In other words, the nodes in the tree would not be Sequences containing a head point and a list of children, but the nodes would just be Points and a Point can have a property "children" that is a sequence.

In short: instead of a sequence having a head point, a sequence has a surrounding point.

I preferred this approach and Brant did an initial implementation which made use of in his first pass at the K545 opening Alberti.

As a side note, I like the notion, again conceived by Brant, of effectively having lazy expansion of children. You could have a point {key: "C", chord: "IVc", figuration: "alberti"} and only expand that into its child HSeq when needed (an important point being you don't replace this with a sequence, you just expand it by adding a children property).

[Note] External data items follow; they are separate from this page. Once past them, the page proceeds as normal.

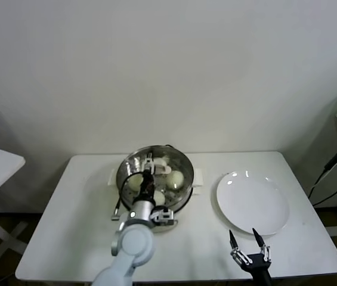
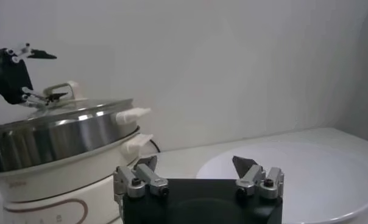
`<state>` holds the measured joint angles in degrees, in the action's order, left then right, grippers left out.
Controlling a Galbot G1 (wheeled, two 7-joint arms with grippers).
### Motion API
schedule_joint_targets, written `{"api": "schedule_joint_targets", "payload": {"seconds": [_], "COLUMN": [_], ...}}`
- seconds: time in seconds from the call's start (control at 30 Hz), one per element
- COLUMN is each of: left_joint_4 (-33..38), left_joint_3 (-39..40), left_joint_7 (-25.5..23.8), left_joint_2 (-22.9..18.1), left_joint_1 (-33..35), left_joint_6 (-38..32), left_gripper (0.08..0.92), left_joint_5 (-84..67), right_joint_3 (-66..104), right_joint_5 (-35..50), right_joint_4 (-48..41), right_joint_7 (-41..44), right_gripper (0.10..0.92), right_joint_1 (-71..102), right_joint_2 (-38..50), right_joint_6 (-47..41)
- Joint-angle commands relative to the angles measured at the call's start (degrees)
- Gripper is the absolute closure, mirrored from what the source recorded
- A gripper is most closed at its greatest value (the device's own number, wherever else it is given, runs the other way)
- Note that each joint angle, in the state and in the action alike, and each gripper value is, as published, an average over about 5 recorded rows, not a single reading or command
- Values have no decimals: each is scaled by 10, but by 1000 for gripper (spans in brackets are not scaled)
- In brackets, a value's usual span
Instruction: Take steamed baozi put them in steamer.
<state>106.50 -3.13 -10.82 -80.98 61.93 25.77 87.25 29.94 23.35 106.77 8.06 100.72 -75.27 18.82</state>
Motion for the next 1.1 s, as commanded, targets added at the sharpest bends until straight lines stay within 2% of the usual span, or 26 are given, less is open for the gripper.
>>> {"api": "schedule_joint_targets", "payload": {"seconds": [0.03, 0.17, 0.47, 0.73, 0.83, 1.0, 1.1], "left_joint_4": [31, 49, 97, 163, 181, 187, 178], "left_joint_3": [-2, -4, -20, -68, -112, -191, -239], "left_joint_7": [-1, -4, -1, 15, 33, 88, 115], "left_joint_2": [11, 19, 43, 71, 74, 75, 71], "left_joint_1": [13, 23, 55, 107, 130, 153, 161], "left_joint_6": [1, 1, -3, -7, -11, -24, -56], "left_gripper": [237, 182, 177, 177, 177, 177, 177], "left_joint_5": [-21, -32, -77, -140, -232, -501, -653], "right_joint_3": [-1, -1, -3, -7, -12, -18, -17], "right_joint_5": [-1, -2, -2, -10, -14, -19, -25], "right_joint_4": [1, 1, 0, -8, -11, -15, -17], "right_joint_7": [0, 1, 0, -6, -12, -19, -21], "right_gripper": [203, 203, 203, 203, 203, 203, 203], "right_joint_1": [0, 1, 1, -3, -4, -6, -8], "right_joint_2": [0, -1, -1, -4, -6, -7, -7], "right_joint_6": [-1, -1, 0, 5, 13, 26, 36]}}
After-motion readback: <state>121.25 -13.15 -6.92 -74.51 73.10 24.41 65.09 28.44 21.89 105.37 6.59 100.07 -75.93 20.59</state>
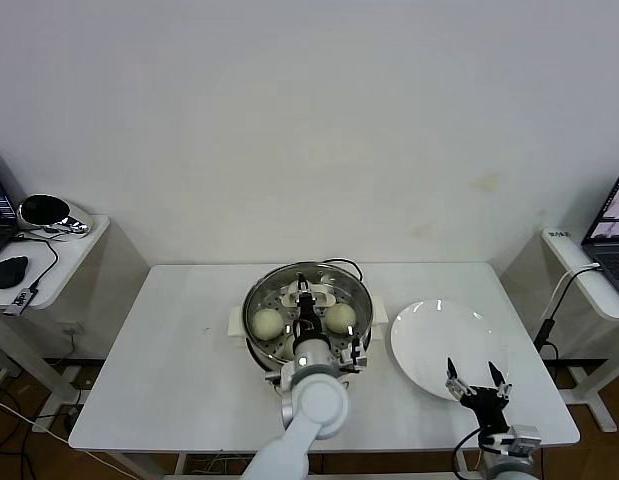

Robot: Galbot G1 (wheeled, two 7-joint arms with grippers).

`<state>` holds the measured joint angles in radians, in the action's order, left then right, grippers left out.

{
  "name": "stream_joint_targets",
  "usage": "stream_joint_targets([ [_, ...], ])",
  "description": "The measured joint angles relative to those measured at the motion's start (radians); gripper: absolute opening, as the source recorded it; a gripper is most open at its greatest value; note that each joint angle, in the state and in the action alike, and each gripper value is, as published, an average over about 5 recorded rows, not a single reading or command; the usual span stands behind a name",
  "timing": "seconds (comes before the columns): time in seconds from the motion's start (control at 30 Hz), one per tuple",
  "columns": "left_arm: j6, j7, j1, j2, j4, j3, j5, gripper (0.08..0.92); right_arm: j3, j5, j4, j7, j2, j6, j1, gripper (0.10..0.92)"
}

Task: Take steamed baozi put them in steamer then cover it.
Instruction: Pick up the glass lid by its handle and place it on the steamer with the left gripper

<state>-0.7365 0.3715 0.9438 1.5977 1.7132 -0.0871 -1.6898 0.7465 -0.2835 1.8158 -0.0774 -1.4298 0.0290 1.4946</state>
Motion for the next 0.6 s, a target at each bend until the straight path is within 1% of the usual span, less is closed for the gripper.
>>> stream_joint_targets([
  [0.6,0.001,0.026,-0.003,-0.014,-0.004,-0.001,-0.028,0.137,-0.002,0.001,-0.002,-0.001,-0.002,-0.005,-0.002,0.823],
])
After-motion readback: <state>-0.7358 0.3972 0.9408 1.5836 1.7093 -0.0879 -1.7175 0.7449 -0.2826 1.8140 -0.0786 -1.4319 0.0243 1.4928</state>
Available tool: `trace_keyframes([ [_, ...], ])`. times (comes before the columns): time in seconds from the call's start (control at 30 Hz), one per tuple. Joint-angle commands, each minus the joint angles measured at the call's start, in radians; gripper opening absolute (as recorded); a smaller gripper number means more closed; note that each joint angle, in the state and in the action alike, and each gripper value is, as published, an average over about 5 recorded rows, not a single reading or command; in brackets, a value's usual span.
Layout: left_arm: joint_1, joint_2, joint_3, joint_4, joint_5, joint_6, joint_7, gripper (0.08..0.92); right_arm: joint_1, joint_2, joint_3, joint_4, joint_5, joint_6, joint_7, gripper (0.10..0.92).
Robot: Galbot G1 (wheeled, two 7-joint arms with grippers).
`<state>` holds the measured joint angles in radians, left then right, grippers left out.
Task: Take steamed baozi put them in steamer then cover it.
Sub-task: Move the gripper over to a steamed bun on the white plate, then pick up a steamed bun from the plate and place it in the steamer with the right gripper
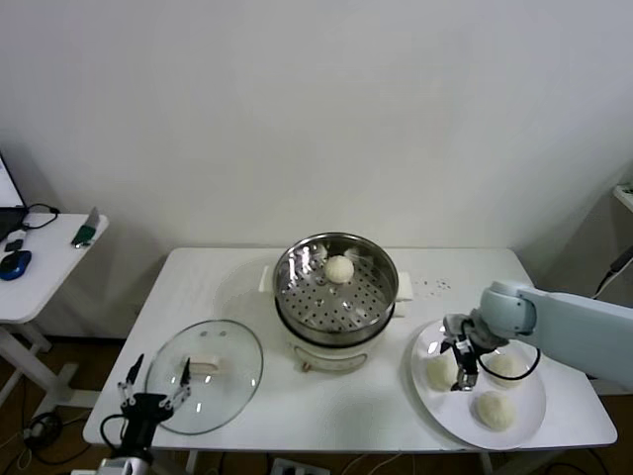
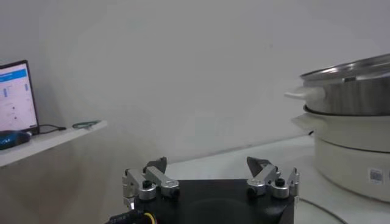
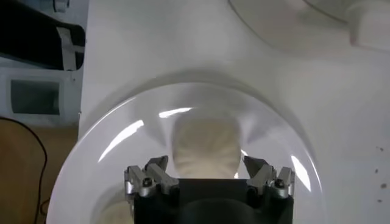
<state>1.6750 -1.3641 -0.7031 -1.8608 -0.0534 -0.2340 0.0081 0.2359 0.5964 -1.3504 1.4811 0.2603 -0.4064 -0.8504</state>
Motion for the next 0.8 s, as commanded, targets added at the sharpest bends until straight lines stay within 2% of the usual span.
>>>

When I started working on the Main Title from Game of Thrones, it became clear that for Lilypond rendering to work, I needed to indicate the piece is in 3/4. This new approach of "Points Having a Sequence" is perfect for that:

Point = {time_signature: (3,4), children: Sequence}

The first sequence could just be a sequence of Points defining the sections of a piece. I can image, for example:

{title: "Sonata in C, K 545", key: "C", children: [
    {title: "First Movement", relative_key: "tonic", time_signature: "common", children: [...]},
    ....
]}

(for ease-of-reading I've used dictionaries for points and lists for sequences)

But starting to play with this got me thinking further...

My Current Thinking: "Get Rid of Sequence as a Python Class"

Remember at the start I said a disadvantage of using Python Classes distinguishing HSeq from VSeq from OSeq is you can't then underspecify for that type? Well what if the sequence type was just a property on the surrounding Point.

For example, instead of

{children: HSeq([...])}

we have

{sequence_type: "horizontal", children: [...]}

Underspecification just works then by not providing a "sequence_type" property on the Point.

However, we've, at least initially, lost the wonderful operating overloading to allow things like A + B, C // D, E * 4.

I think that's solvable though, and that's I think the main design discussion I want to see out of this post.

I think we just need to decide what +, // and * (probably as well as |) might mean if we move those operators to apply to points containing sequences rather than just points.

Thoughts? Concerns?

I think the only real concerns I have are (1) it will make most of my PyCon talk wrong (easy to fix, I can just record an updated version of the 10 minutes on Sebastian; I probably already need to do that); (2) implementing it will affect everything so stuff will be broken in the interim (we can do it on a branch, which we probably should anyway, but it means master is instantly deprecated).